YOUR GOAL: Repeat exactly the stretch of lines that starts with the one containing "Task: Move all" and ends with the last line of the material. Leave out pictures.

INFORMATION SHOWN:
##########

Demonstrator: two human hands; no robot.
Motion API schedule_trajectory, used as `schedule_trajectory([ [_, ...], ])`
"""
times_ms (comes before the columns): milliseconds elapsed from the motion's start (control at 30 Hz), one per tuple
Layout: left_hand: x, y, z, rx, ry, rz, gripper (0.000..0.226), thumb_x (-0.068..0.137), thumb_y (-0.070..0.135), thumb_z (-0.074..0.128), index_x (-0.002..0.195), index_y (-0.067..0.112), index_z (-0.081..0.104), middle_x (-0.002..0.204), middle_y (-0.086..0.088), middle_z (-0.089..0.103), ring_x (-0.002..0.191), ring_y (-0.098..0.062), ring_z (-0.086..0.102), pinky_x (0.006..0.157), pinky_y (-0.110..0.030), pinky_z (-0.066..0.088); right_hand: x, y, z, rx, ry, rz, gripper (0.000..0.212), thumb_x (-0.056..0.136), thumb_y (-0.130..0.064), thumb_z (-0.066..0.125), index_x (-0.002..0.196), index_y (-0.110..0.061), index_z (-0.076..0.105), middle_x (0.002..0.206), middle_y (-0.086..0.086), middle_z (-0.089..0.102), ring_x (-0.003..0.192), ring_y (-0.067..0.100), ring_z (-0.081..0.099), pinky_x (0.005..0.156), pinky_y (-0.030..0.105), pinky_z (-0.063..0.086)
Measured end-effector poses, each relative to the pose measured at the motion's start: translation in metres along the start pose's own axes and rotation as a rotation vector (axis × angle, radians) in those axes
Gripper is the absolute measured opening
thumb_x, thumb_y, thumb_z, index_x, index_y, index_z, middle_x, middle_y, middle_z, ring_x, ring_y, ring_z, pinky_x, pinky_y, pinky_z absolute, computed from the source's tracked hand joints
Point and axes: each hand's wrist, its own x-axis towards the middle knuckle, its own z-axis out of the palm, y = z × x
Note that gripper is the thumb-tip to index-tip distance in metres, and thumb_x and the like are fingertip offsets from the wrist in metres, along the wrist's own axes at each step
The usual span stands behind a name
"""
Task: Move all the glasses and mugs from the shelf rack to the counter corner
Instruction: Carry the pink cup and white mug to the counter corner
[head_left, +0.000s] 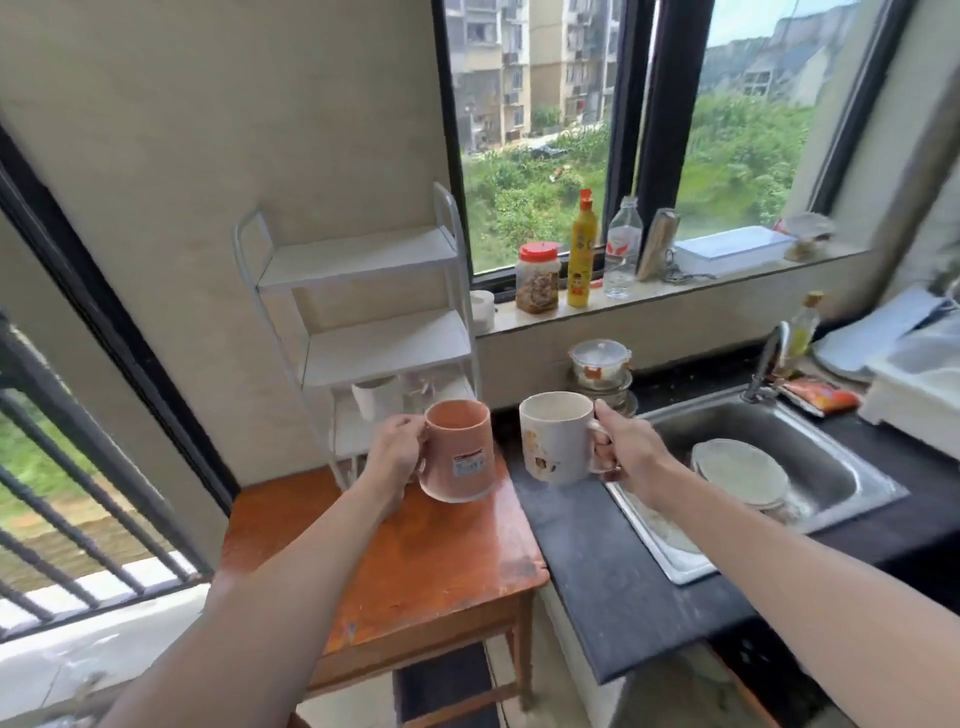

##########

RESULT OF THE EXERCISE:
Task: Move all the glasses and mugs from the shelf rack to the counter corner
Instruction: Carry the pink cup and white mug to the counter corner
[head_left, +0.000s] 

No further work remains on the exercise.